[Data excerpts]
----------------------------------------

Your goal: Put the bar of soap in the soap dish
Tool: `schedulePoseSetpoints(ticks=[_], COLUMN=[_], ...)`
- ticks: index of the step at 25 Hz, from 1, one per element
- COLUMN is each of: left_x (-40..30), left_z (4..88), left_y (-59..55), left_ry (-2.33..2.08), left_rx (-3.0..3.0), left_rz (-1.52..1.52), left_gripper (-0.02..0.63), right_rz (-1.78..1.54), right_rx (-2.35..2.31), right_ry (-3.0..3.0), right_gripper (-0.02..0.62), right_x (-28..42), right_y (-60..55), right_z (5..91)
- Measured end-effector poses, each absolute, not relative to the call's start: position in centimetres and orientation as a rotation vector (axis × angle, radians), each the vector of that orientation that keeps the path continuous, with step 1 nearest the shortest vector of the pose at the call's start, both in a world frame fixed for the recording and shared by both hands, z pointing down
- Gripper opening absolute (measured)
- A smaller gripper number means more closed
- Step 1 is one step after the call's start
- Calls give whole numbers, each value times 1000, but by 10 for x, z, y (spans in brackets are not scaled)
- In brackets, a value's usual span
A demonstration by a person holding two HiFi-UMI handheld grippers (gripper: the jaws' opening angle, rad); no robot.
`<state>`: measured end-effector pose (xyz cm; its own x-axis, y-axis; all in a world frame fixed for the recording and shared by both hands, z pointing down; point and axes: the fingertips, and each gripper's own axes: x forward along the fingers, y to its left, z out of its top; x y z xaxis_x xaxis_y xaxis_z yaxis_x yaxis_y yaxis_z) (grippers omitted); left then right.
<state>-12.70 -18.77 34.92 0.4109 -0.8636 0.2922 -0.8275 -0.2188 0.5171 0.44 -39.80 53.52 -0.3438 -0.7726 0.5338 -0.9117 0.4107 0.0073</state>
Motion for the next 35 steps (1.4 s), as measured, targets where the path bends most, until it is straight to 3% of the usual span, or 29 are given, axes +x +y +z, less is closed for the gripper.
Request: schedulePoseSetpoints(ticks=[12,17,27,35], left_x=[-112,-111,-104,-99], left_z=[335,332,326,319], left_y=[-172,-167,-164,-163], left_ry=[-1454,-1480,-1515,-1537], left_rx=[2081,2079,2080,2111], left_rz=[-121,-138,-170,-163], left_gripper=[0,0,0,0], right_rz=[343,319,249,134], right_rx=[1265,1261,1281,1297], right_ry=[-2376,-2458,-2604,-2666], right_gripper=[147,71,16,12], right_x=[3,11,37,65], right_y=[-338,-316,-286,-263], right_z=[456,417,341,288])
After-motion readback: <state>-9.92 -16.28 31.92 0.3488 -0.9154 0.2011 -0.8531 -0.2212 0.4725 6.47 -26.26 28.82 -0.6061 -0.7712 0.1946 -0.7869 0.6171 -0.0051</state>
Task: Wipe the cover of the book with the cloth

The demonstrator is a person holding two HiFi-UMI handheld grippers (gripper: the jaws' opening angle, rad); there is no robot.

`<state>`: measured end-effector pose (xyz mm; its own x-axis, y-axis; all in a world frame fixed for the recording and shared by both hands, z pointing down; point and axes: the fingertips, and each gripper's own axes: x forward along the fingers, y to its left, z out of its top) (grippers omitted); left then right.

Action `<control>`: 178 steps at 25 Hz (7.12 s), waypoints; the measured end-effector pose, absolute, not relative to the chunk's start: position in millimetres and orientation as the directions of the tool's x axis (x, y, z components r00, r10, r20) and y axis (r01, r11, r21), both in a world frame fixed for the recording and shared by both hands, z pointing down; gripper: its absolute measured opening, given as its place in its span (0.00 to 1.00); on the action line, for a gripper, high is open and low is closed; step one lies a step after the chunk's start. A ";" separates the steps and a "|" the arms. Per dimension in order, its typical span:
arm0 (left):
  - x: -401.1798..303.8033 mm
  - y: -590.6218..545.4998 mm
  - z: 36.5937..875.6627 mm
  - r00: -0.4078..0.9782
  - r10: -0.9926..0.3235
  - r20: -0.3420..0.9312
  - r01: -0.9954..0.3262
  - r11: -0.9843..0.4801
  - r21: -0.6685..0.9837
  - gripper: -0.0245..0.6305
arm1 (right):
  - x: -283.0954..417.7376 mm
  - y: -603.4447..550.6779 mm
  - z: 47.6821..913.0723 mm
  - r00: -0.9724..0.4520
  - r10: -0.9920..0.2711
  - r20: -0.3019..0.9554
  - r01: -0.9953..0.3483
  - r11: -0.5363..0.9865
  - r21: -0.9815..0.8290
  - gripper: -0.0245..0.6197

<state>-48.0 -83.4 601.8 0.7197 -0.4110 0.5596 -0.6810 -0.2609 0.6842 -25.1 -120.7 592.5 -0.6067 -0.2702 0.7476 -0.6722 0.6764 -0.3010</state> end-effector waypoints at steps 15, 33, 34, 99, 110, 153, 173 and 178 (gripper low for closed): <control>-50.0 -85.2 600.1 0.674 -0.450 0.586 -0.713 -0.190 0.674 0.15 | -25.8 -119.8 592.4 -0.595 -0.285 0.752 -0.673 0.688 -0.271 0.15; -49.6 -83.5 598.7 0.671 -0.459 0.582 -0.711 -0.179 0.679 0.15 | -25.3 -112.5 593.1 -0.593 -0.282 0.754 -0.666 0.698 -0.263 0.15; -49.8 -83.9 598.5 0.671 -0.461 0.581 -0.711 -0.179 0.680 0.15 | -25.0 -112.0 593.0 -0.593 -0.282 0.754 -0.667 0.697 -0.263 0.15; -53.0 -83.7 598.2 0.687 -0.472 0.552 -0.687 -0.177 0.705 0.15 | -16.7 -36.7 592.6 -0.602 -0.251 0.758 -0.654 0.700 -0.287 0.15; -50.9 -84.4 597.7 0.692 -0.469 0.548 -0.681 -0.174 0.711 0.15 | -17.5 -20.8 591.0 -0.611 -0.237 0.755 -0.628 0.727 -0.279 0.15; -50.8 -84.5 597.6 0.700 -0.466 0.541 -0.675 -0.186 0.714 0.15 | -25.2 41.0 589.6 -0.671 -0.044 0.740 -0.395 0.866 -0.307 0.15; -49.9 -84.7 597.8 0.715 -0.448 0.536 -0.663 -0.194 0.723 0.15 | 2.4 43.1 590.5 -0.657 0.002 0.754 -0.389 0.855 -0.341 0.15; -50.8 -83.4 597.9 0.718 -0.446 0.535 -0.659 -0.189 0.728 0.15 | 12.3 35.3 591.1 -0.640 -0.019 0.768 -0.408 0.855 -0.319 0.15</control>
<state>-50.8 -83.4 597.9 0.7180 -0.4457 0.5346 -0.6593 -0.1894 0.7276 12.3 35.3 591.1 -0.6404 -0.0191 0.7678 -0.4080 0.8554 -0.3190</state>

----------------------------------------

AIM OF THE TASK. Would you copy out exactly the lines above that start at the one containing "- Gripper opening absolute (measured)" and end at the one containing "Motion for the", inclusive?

TASK OUTPUT.
- Gripper opening absolute (measured)
- A smaller gripper number means more closed
- Step 1 is one step after the call's start
- Calls give whole numbers, each value times 1000, but by 10 for x, z, y (spans in brackets are not scaled)
- In brackets, a value's usual span
A demonstration by a person holding two HiFi-UMI handheld grippers (gripper: the jaws' opening angle, rad); no robot.
`<state>`: measured end-effector pose (xyz cm; its own x-axis, y-axis; all in a world frame fixed for the recording and shared by both hands, z pointing down; point and axes: the fingertips, and each gripper's own axes: x forward along the fingers, y to its left, z out of its top; x y z xaxis_x xaxis_y xaxis_z yaxis_x yaxis_y yaxis_z) (grippers omitted); left then right.
<state>-12.70 -18.77 34.92 0.4109 -0.8636 0.2922 -0.8275 -0.2188 0.5171 0.44 -39.80 53.52 -0.3438 -0.7726 0.5338 -0.9117 0.4107 0.0073</state>
Motion for the next 35 steps (1.4 s), as measured, targets where the path bends most, until it is straight to 3% of the usual span, or 29 are given, axes +x +y +z, less is closed for the gripper.

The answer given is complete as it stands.